Na semana passada, vereadores insatisfeitos articularam a votação de um projeto para alteração da Lei Orgânica do Município a fim de retirar a previsão de eleição direta em caso de vacância da cadeira de prefeito até o terceiro ano de mandato.
A movimentação foi um preparativo para entregar à Câmara, comandada pelo MDB, as rédeas da sucessão de Crivella após seu eventual afastamento. O vice-prefeito, Fernando MacDowell, que seria sucessor natural em caso de impeachment, morreu no ano passado, o que deixou vaga a linha sucessória.
O projeto não foi aprovado por falta de um só voto, tendo tido o apoio de 33 vereadores, entre eles o líder do governo, Jairinho (MDB). Crivella foi salvo principalmente pelo opositor PSOL, cujos seis vereadores foram contrários à alteração, e por Carlos Bolsonaro (PSC).

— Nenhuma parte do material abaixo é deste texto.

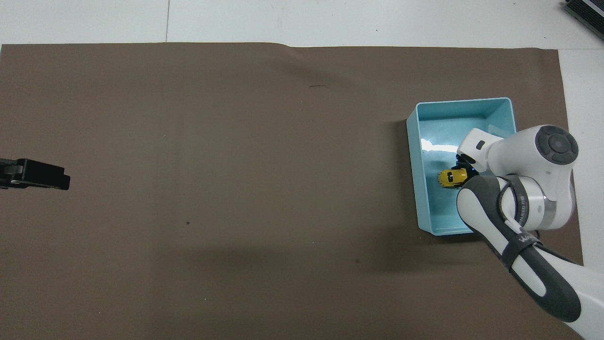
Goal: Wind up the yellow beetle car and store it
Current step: 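Lower the car into the box and open the right gripper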
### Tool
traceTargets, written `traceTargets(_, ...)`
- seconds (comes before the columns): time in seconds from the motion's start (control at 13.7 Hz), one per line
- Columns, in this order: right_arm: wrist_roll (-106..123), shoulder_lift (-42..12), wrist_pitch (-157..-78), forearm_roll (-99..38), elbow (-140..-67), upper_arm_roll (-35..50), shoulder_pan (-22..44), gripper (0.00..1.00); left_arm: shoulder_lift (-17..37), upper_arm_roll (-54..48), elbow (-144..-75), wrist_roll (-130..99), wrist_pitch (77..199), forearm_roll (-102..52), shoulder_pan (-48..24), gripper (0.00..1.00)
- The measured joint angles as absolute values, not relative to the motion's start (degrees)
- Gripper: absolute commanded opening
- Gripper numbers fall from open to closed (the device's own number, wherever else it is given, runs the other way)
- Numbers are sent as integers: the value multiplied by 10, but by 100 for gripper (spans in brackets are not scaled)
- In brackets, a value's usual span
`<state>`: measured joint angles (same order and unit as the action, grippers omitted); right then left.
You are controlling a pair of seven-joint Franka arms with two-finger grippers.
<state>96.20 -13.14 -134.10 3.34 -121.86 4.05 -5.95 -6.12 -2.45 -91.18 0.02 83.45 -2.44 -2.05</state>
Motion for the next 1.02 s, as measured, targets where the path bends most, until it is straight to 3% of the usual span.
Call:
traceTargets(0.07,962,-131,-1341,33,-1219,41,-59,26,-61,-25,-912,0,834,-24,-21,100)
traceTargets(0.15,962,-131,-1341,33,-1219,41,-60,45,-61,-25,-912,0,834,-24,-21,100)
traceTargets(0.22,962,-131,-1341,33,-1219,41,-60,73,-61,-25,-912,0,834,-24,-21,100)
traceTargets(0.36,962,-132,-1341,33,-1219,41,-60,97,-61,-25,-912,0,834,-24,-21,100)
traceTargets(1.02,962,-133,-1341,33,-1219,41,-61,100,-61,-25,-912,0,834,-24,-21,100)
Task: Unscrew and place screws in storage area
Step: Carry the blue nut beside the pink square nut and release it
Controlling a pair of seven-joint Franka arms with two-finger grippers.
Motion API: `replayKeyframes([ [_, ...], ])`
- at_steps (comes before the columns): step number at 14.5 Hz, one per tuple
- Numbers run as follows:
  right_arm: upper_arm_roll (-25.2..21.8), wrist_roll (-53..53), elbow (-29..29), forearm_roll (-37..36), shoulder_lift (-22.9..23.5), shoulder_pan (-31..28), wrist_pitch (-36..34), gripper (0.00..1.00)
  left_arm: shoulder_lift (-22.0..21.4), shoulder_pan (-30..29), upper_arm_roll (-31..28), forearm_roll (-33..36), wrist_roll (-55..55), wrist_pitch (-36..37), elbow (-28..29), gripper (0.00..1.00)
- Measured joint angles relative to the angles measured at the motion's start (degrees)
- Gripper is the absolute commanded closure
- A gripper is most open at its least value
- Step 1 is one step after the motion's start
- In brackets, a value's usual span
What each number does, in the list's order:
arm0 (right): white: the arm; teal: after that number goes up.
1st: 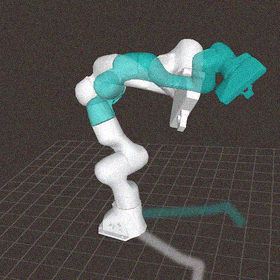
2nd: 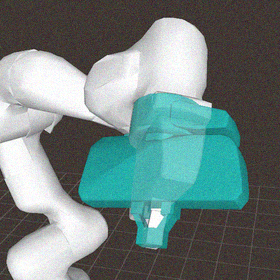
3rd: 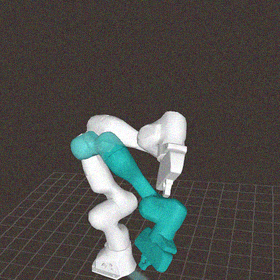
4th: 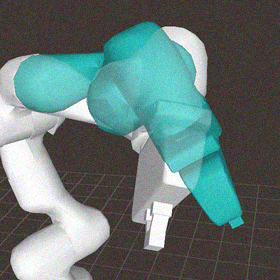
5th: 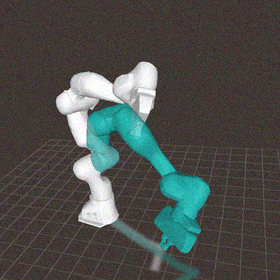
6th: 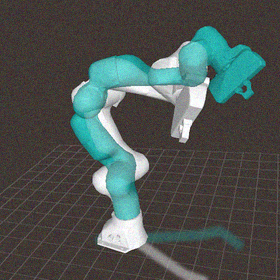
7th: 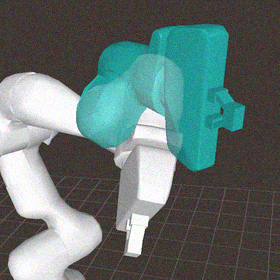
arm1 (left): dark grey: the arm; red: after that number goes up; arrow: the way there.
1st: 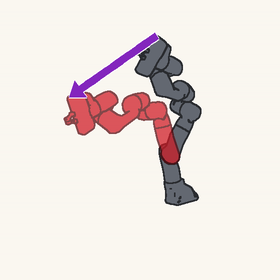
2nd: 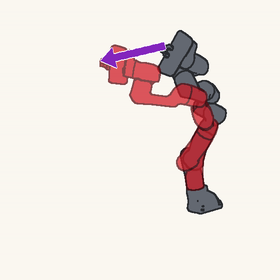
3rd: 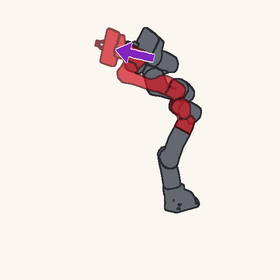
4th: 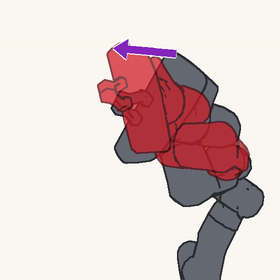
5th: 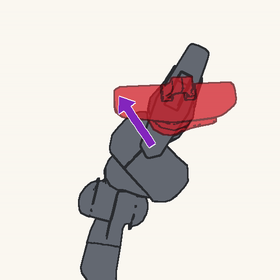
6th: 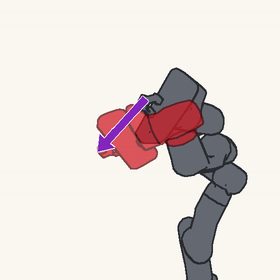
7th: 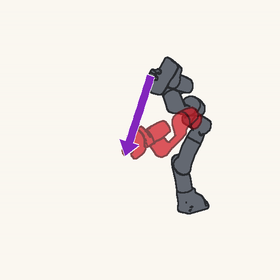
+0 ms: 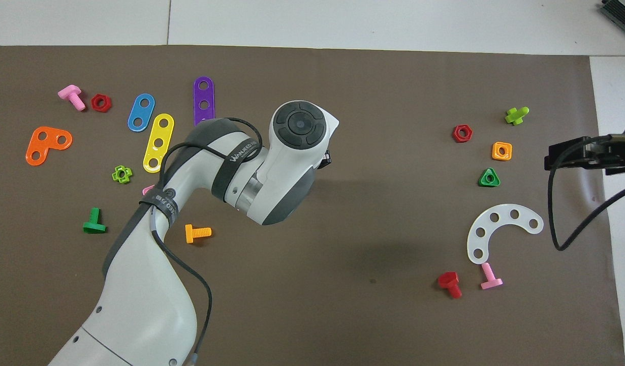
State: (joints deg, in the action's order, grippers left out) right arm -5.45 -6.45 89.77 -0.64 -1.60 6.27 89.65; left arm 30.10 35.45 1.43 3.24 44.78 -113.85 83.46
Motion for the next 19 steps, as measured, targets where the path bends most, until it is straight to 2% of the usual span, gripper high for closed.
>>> replayKeyframes([
  [5, 0.0, 0.0, 0.0, 0.0, 0.0, 0.0, 0.0, 0.0, -0.34, -6.09, -0.21, -0.66, -11.96, 0.54, 0.08, 0.7],
  [8, 0.0, 0.0, 0.0, 0.0, 0.0, 0.0, 0.0, 0.0, -0.84, -11.05, -0.37, -0.86, -21.76, 0.64, 2.38, 0.7],
  [10, 0.0, 0.0, 0.0, 0.0, 0.0, 0.0, 0.0, 0.0, -1.71, -14.5, -0.39, -0.92, -28.27, -2.11, 6.06, 0.7],
  [13, 0.0, 0.0, 0.01, 0.0, 0.0, 0.04, 0.09, 0.0, -3.59, -18.47, -0.36, -0.99, -36.57, -9.36, 14.53, 0.7],
  [15, 0.18, 0.0, 0.13, 0.01, 0.0, 0.21, 1.62, 0.0, -4.8, -20.17, -0.35, -1.04, -40.9, -10.5, 18.59, 0.7],
  [16, 0.3, -0.07, 0.26, 0.03, 0.02, 0.48, 2.32, 0.0, -5.53, -20.72, -0.32, -1.09, -42.29, -10.65, 20.05, 0.65],
  [17, 0.33, -0.51, 0.42, 0.06, 0.07, 1.17, 2.79, 0.0, -6.28, -20.95, -0.3, -1.12, -43.02, -10.73, 21.22, 0.46],
  [18, 0.36, -1.58, 0.57, 0.11, 0.19, 2.43, 2.99, 0.0, -6.97, -20.96, -0.27, -1.14, -43.38, -10.77, 22.21, 0.16],
  [19, 0.42, -3.22, 0.76, 0.17, 0.43, 4.06, 3.2, 0.0, -7.46, -20.96, -0.13, -1.26, -43.5, -10.84, 22.98, 0.02],
])
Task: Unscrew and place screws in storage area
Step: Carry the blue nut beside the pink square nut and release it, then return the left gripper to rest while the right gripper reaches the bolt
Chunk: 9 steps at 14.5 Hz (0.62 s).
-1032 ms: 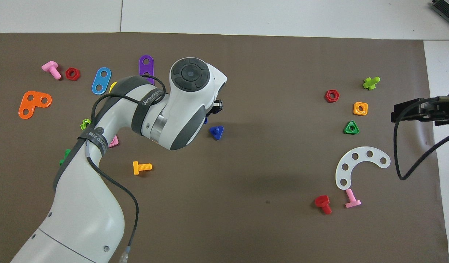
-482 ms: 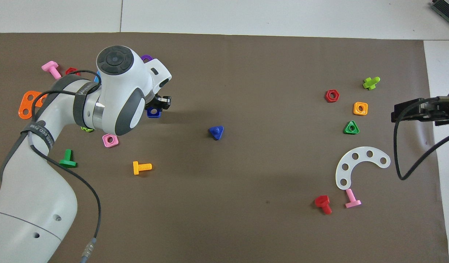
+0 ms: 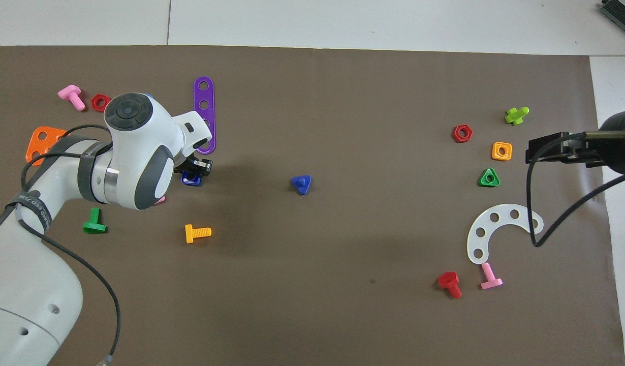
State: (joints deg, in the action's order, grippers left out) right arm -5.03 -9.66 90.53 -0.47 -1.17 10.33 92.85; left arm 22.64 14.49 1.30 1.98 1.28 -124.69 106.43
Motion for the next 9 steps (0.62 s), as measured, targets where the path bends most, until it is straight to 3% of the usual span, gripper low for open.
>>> replayKeyframes([
  [5, 0.25, -8.29, 3.61, 2.37, 2.48, 8.89, 7.71, 0.0, -2.91, -0.01, 0.12, -2.19, -0.07, 0.14, 0.15, 0.0],
  [9, 0.4, -16.29, 4.56, 2.86, 9.47, 16.68, 18.22, 0.0, -9.8, -3.46, -0.53, -2.98, -0.11, 11.64, -5.29, 0.0],
])
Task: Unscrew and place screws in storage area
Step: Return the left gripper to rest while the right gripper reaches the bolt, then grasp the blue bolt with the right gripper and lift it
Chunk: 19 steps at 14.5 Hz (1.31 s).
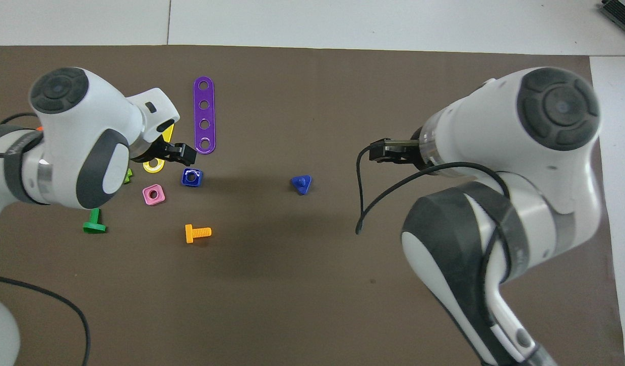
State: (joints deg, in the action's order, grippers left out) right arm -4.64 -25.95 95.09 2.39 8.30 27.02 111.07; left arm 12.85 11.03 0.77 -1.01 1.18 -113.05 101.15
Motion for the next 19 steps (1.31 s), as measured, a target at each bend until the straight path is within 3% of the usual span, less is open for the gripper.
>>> replayKeyframes([
  [5, 0.07, -6.29, -0.54, 0.0, 10.26, 6.86, 13.34, 0.0, -6.92, -8.33, -0.51, 0.05, -2.55, 12.27, -5.87, 0.0],
  [9, 0.06, -9.32, -3.3, -0.24, 18.42, 11.34, 16.64, 0.03, -11.91, -13.48, -0.73, 0.05, -6.88, 16.37, -5.76, 0.0],
  [14, -0.23, -9.64, -4.25, -1.78, 24.25, 12.35, 21.19, 0.35, -12.58, -13.32, 0.74, 0.03, -6.72, 16.95, -4.79, 0.0],
  [19, -0.22, -9.64, -4.31, -1.81, 24.86, 12.71, 21.71, 0.46, -12.78, -12.8, 0.89, 0.03, -6.4, 16.93, -2.98, 0.0],
])
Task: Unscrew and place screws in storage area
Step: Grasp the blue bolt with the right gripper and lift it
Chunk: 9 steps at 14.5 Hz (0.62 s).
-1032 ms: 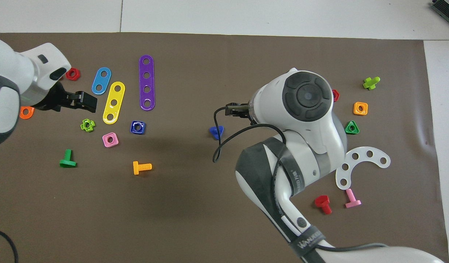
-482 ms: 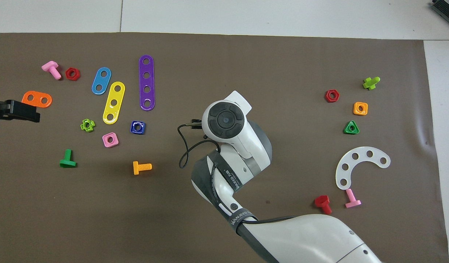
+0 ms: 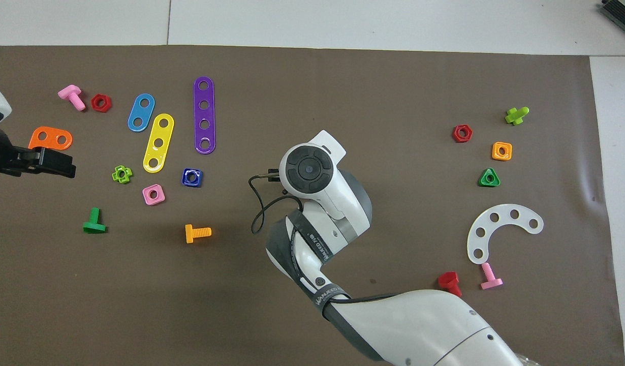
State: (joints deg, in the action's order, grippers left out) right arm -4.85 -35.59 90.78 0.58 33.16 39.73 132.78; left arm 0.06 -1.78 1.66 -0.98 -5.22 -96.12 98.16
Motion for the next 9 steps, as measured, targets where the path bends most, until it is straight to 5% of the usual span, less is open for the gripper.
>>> replayKeyframes([
  [3, 0.0, 0.0, 0.24, -0.01, 0.21, 0.12, -0.02, 0.59, -1.03, 0.0, 0.02, 0.0, 0.89, -1.27, 2.59, 0.0],
  [7, -0.01, 0.14, 0.34, -0.06, 0.46, 0.22, -0.02, 1.0, -1.82, 0.0, 0.02, 0.0, 0.89, -2.36, 4.29, 0.0],
  [9, -0.03, 0.17, 0.33, -0.09, 0.45, 0.22, -0.05, 1.0, -1.9, 0.0, 0.02, 0.0, 0.89, -2.38, 4.29, 0.0],
])
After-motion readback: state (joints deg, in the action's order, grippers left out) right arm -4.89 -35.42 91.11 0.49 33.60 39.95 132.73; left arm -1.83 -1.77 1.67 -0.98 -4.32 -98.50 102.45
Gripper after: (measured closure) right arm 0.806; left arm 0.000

Há expectativa de que uma nova alteração da Lei Orgânica seja proposta durante o processo de impeachment para viabilizar a eleição indireta.
Mandato ameaçado
pela segunda vez
Outros pedidos de impedimento estão na iminência de serem protocolados. Um deles deve ser produto da CPI que investiga o uso da estrutura da Companhia de Limpeza Urbana (Comlurb) em favor da candidatura do filho do prefeito, Marcelo Hodge Crivella. Ele não foi eleito e ficou na quarta suplência do PRB.
Um motorista da empresa municipal reconheceu ter levado servidores do município num veículo da Comlurb a um encontro político do então candidato. A CPI deve ser encerrada em um mês.
Esta é a segunda vez que Crivella tem o mandato ameaçado. Em julho do ano passado, a Câmara analisou pedido de impeachment por suposto favorecimento a evangélicos no acesso a serviços públicos. O processo não conseguiu os votos necessários.